Karam didn’t, instead having been brought on by Ganassi as a development driver for a mix-and-match part-time schedule that focused on learning.

“I can’t believe it moves so fast,” Karam said. “I feel like it was just the other day when I was at St. Pete for the first time in USF2000, and now I’m about to make my first road course start in an IndyCar at St. Pete.

“With how fast it moves, the whole journey is pretty incredible. When you look back at the whole ride it took to get here, everyone’s help has been incredible to have.”

Even so, it’s taken more than a year for Karam to be set for a full-time program in IndyCar.

At the moment, he’s only confirmed in the No. 8 GE LED Chip Ganassi Racing Chevrolet for St. Petersburg with engineer Eric Cowdin, but all indications from the team and driver is that this the first race of an expected full-time campaign. Karam has also enjoyed longtime support from Michael Fux of Comfort Revolution, and recent support from Big Machine Records.

Karam’s opportunity with Ganassi arose over the 2013-2014 offseason, just around Christmas, and he made his team debut in the 2014 Rolex 24 at Daytona.

A handful of further sports car starts followed, with a standout drive in his second start in the Mobil 1 Twelve Hours of Sebring raising some eyebrows on a bigger stage.

Karam described how those couple starts helped prepare him for his biggest moment of 2014, his debut in the Indianapolis 500 in a Ganassi-supported entry fielded by Dreyer & Reinbold Racing and Kingdom Racing that was easily worthy of race rookie-of-the-year honors.

“Daytona and Sebring, those were my first really ever professional debut races,” Karam explained. “People knew of me a bit from Indy Lights, but not yet on a professional stage. It was really good for me to have the performances I did and show that we could compete. It helped me get to this spot right now with the IndyCar guys.”

The Nazareth, Pa. native has been like a sponge in soaking up information from teammates Scott Dixon, Tony Kanaan and Charlie Kimball.

But the driver who stands out most to him is Dario Franchitti, the three-time Indianapolis 500 winner and four-time series champion, who is coaching Karam.

“When you have Dario Franchitti helping you out, that’s a pretty big deal right there,” Karam said. “I take everything he says and listen in 100 percent to apply it.

“That helps eliminate the rookie mistakes that I can make and make it as smooth as possible.

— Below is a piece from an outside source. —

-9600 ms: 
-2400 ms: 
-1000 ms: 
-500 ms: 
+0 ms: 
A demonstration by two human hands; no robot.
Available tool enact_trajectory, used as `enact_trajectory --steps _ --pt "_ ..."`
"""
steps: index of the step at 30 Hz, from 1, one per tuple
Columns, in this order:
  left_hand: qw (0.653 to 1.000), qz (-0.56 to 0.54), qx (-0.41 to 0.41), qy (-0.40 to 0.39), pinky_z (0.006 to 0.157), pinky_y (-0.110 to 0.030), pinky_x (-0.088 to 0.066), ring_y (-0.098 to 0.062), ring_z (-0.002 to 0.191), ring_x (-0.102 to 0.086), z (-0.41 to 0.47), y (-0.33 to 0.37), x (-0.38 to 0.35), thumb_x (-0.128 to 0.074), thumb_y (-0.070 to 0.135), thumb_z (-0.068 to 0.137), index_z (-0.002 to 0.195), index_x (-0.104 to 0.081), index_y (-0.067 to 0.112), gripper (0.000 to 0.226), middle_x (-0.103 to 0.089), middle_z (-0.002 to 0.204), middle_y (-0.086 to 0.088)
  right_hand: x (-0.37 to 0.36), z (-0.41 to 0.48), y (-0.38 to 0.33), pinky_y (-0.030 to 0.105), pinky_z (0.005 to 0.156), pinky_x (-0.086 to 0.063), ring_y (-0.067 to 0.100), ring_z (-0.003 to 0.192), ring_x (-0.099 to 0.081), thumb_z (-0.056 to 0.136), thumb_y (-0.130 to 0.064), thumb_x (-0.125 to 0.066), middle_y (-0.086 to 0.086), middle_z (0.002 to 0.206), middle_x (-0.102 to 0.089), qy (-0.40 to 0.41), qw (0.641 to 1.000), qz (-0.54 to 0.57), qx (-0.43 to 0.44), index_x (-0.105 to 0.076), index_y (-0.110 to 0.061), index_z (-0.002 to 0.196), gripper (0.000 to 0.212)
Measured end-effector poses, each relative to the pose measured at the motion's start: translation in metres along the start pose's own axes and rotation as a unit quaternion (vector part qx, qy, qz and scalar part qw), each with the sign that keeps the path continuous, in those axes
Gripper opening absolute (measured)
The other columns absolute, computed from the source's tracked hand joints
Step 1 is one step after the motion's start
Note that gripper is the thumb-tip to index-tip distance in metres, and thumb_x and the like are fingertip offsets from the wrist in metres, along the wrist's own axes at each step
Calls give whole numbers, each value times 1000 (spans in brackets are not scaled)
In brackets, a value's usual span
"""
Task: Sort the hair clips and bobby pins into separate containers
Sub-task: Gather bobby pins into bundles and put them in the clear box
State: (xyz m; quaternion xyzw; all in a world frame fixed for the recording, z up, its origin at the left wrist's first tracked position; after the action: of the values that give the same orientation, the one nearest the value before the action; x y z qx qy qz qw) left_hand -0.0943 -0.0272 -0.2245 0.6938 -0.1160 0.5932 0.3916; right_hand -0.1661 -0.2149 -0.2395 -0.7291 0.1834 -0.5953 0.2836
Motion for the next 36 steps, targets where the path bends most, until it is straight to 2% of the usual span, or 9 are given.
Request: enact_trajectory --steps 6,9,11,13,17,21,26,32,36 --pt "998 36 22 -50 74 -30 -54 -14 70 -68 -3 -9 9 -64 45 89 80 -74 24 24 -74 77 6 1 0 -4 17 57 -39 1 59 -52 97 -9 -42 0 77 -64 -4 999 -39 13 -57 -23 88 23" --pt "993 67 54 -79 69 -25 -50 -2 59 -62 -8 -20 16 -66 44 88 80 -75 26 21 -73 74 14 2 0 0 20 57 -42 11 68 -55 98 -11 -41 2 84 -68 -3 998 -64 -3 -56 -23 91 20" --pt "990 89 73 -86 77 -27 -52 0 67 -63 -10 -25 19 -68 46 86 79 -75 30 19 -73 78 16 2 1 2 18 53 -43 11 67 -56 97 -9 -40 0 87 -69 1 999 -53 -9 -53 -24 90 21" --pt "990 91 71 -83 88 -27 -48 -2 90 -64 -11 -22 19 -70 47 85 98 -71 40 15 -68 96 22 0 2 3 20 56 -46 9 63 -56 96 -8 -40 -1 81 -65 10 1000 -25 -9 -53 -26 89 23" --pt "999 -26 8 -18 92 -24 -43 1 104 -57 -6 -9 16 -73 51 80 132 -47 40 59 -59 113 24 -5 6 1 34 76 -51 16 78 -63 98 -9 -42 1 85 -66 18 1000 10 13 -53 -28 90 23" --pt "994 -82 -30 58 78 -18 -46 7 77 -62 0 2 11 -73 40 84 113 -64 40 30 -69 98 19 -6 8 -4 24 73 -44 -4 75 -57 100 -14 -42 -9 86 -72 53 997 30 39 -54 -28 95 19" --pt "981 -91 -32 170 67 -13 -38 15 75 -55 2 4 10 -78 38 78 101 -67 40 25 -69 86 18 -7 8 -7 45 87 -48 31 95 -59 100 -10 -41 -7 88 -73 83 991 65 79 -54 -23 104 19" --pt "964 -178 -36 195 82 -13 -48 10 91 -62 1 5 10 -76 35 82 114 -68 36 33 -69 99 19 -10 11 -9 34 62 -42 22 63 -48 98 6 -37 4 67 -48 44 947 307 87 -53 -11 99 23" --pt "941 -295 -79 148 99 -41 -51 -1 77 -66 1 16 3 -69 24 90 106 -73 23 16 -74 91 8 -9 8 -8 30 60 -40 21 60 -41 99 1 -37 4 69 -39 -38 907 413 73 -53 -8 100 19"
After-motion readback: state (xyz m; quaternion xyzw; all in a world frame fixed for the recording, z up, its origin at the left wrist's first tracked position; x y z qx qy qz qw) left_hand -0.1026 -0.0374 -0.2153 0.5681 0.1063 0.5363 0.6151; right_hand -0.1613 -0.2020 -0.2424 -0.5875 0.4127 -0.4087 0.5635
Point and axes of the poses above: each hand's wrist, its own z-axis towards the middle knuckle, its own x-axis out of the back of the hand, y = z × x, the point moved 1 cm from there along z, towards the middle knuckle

I’m a rookie and will make mistakes, like what happened at Barber (had a testing accident, but since has returned). If I didn’t have Dario, I’d have made a lot more mistakes.”

Karam praised Dixon’s fuel saving ability in particular as something he’s trying to absorb.

“I think one of the biggest things I learned is that Scott Dixon is absolutely amazing,” Karam said. “Out of any data trace I’ve ever seen, he’s unbelievable.

“The biggest thing I’m learning right now is how to save fuel. He’s the best in the game right now at that.”

Karam expects Chaves to be his toughest contender in the rookie-of-the-year battle, with Stefano Coletti and Luca Filippi also figuring in on the road and street courses.

As he heads to St. Petersburg this weekend, Karam reflected on the journey, the Ganassi opportunity and his presence as a young standout American driver who could emerge as a future star.

“It’s definitely an honor,” he said. “Driving for Chip Ganassi is incredible, and it shows how they’ve taken notice of me at this stage. After coming up through the ranks, I can’t thank everyone enough. It’s been a long journey.

“I love this country and representing it is definitely a great feeling. I’ll do my best. I know this series has needed some young American talent. You’ll start to see a bit of young Americans coming through, including hopefully my good friend Zach Veach.

“I’m hoping to succeed. Driving for Chip, he can have any driver in the paddock he wants. It’s an honor. It can be short-lived. So I have to give it my all.”